Analysis of the results for each sample (determining whether the sample is positive, negative, or inconclusive

- Fluorescent signal detected in the FAM channel => Positive sample: the sample contains HBV-DNA. In this case, the signal in the HEX channel may be normal or low because when the HBV-DNA concentration is high (positive signal in the FAM channel), it may lead to a decrease or absence of fluorescent signal for the internal control in the HEX channel (competition).

- No signal detected in the FAM channel and the internal control signal is present in the HEX channel. No HBV-DNA is detected in the sample: the sample is considered negative.

- No signal detected in both the FAM and HEX channels: the result cannot be concluded.

Analysis of results in some real cases:

– Case 1: The result is HBV positive because fluorescent signals were detected in both the FAM and HEX channels.

– Case 2: The result is HBV negative because fluorescent signals were only detected in the HEX channel, with no signal detected in the FAM channel.

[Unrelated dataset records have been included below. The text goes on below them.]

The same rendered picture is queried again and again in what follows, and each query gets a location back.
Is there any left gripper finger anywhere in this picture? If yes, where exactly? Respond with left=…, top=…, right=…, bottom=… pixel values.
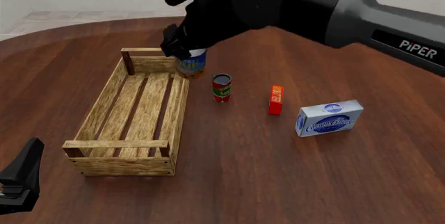
left=0, top=136, right=45, bottom=187

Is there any red butter box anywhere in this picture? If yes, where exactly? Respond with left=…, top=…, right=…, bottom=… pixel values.
left=268, top=84, right=285, bottom=116

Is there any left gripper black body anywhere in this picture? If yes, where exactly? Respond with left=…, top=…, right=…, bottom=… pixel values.
left=0, top=181, right=41, bottom=215

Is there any wooden slat tray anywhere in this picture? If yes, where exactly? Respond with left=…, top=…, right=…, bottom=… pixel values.
left=61, top=47, right=191, bottom=177

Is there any alphabet soup tin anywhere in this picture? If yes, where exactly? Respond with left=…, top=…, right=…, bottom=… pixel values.
left=176, top=48, right=208, bottom=80

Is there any tomato sauce tin, red label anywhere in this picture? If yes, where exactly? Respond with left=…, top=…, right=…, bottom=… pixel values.
left=212, top=73, right=233, bottom=104

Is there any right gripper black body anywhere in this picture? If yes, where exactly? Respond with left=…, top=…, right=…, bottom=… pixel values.
left=177, top=0, right=241, bottom=53

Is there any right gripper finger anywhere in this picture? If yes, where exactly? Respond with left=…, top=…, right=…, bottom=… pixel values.
left=159, top=24, right=191, bottom=58

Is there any blue-white cream cheese box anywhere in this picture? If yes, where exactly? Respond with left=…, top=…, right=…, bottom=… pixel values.
left=294, top=99, right=365, bottom=138

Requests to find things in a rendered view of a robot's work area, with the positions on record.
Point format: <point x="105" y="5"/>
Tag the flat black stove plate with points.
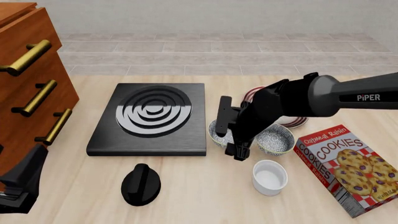
<point x="102" y="144"/>

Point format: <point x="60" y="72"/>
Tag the wooden cabinet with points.
<point x="15" y="12"/>

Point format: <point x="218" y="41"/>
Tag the white ramekin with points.
<point x="269" y="177"/>

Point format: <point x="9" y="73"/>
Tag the large patterned bowl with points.
<point x="276" y="142"/>

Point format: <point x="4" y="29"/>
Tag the small wooden drawer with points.
<point x="66" y="93"/>

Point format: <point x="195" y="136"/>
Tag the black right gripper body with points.
<point x="248" y="126"/>

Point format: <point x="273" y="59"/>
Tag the large wooden drawer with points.
<point x="31" y="30"/>

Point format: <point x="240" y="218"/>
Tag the small patterned bowl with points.
<point x="214" y="135"/>

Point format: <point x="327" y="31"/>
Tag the oatmeal raisin cookies box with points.
<point x="351" y="168"/>

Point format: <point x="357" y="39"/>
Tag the white plate with red rings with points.
<point x="293" y="123"/>

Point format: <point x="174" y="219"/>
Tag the round black stove knob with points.
<point x="140" y="186"/>

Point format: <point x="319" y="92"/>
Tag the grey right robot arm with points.
<point x="342" y="98"/>

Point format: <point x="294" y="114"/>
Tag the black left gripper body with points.
<point x="15" y="200"/>

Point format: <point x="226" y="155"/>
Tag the medium wooden drawer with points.
<point x="59" y="63"/>

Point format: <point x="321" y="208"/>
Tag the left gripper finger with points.
<point x="29" y="168"/>

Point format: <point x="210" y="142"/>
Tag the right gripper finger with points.
<point x="230" y="149"/>
<point x="242" y="152"/>

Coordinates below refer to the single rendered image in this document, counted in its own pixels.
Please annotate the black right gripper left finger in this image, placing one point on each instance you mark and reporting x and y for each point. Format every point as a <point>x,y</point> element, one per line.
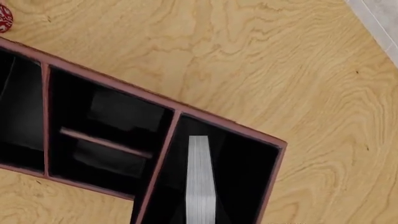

7.2. Quantitative Analysis

Analysis of calibration curve results:

– Correlation value reflects the linearity of the calibration curve. Ideally, the correlation should be 1, although 0.999 is typically the maximum value achievable.
– Efficiency (E) should be 100%, meaning the sample doubles after each thermal cycle during the exponential amplification process. A good reaction will have an efficiency value (E) between 90% and 110%.
– Slope is a measure of the reaction efficiency. To obtain accurate and repeatable results, the reactions should have an efficiency as close to 100% as possible, corresponding to a slope close to -3.32.

Enter the recorded results from the software into the Data File.

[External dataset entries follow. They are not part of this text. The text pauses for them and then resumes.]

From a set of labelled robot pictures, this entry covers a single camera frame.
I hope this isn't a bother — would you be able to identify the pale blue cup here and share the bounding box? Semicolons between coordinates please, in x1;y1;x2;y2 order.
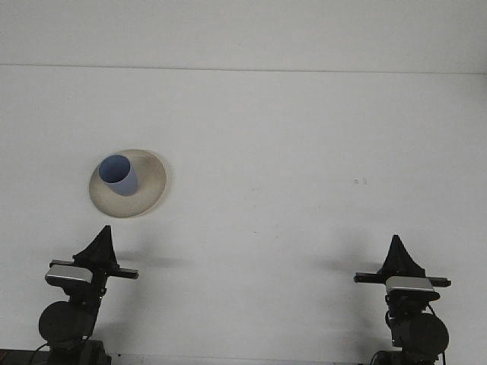
98;154;139;198

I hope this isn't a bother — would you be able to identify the pale cream round plate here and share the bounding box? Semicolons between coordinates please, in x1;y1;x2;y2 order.
88;148;170;219

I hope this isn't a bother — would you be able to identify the dark platform edge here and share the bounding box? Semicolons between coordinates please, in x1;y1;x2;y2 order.
0;348;50;365

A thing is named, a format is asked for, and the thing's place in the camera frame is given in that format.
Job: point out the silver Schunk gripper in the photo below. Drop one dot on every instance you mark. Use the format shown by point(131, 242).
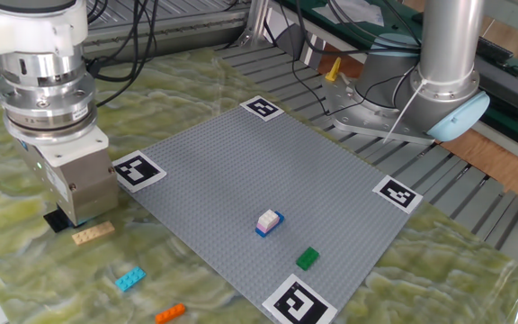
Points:
point(88, 184)

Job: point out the black Lego plate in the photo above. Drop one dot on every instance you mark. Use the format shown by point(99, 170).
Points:
point(57, 221)

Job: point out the tan Lego plate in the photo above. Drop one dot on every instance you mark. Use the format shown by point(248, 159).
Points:
point(92, 232)

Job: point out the cyan Lego plate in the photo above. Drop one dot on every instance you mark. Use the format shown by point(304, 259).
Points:
point(130, 278)

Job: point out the orange Lego brick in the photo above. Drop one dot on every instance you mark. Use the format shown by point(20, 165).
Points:
point(170, 313)

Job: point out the pink Lego plate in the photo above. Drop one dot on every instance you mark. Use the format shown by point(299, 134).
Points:
point(263, 229)

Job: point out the white Lego brick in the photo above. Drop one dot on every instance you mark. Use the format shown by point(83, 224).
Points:
point(268, 218)

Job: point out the grey Lego baseplate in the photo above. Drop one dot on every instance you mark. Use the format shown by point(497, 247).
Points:
point(263, 166)

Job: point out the blue Lego brick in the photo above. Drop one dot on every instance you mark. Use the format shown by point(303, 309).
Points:
point(279, 220)

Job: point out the dark green Lego brick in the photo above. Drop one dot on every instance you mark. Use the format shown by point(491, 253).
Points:
point(307, 258)

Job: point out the large blocky fiducial marker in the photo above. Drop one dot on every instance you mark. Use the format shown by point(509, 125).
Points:
point(142, 172)

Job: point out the small fiducial marker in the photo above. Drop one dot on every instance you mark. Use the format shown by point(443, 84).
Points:
point(262, 108)
point(397, 193)

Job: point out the large spiral fiducial marker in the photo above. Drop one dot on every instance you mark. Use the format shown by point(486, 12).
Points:
point(299, 301)

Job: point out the yellow plastic clip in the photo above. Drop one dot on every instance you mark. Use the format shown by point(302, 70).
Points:
point(333, 69)

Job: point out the white zip tie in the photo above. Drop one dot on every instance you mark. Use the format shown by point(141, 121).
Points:
point(403, 112)

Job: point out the clear plastic bag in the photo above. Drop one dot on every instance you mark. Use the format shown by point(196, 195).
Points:
point(358, 11)

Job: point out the green marble slab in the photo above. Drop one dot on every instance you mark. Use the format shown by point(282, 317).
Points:
point(443, 279)

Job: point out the grey aluminium side rail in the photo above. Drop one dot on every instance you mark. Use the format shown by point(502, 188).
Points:
point(173, 33)

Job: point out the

- The concentration of HBV in positive samples is calculated according to the instructions provided in the HBV quantification kit manual, as ABT® DNA QUANTITATIVE PCR KIT (SQH-001)

HBV standard curve:

To create a standard curve on the Real-time PCR device, all 5 quantification standard samples should be used and entered into the machine in 'standard' mode with known concentrations (Figure 8).

After constructing the standard curve using the software that accompanies the machine, proceed to read the sample results, which are exported to an Excel file (Figure 9).

Với 0,2 mL mẫu huyết thanh sau khi tách chiết nucleic acid tinh sạch được hòa trong dung dịch rửa giải thu được thể tích 50 μL, sau khi thực hiện phản ứng qPCR một bước kết quả nồng độ ghi nhận từ máy là 5,58 × 10⁴ (5.58e+4) (IU/µL) (Figure 9), applied the formula:

[HBV](IU/mL) = (5,58.104 (IU/μL) x 50 (μL))/0,2 mL = 1,4 × 10⁷ (IU/mL)

In conclusion, ABT® DNA Quantitative PCR kit is used to detect and quantify the presence of HBV-DNA in serum/plasma samples using real-time PCR technology, with an analytical sensitivity of 28 IU/mL.

8. References

1. Higuchi, R., Fockler, C., Dollinger, G., & Watson, R. (1993). Kinetic PCR analysis: real-time monitoring of DNA amplification reactions. Bio/technology, 11(9), 1026-1030.

2. Bustin, S. A. (2002). Quantification of mRNA using real-time reverse transcription PCR (RT-PCR): trends and problems. Journal of molecular endocrinology, 29(1), 23-39.

3. Ponchel, F., Toomes, C., Bransfield, K., Leong, F. T., Douglas, S. H., Field, S. L., … & Markham, A. F. (2003). Real-time PCR based on SYBR-Green I fluorescence: an alternative to the TaqMan assay for a relative quantification of gene rearrangements, gene amplifications and micro gene deletions. BMC biotechnology, 3, 1-13.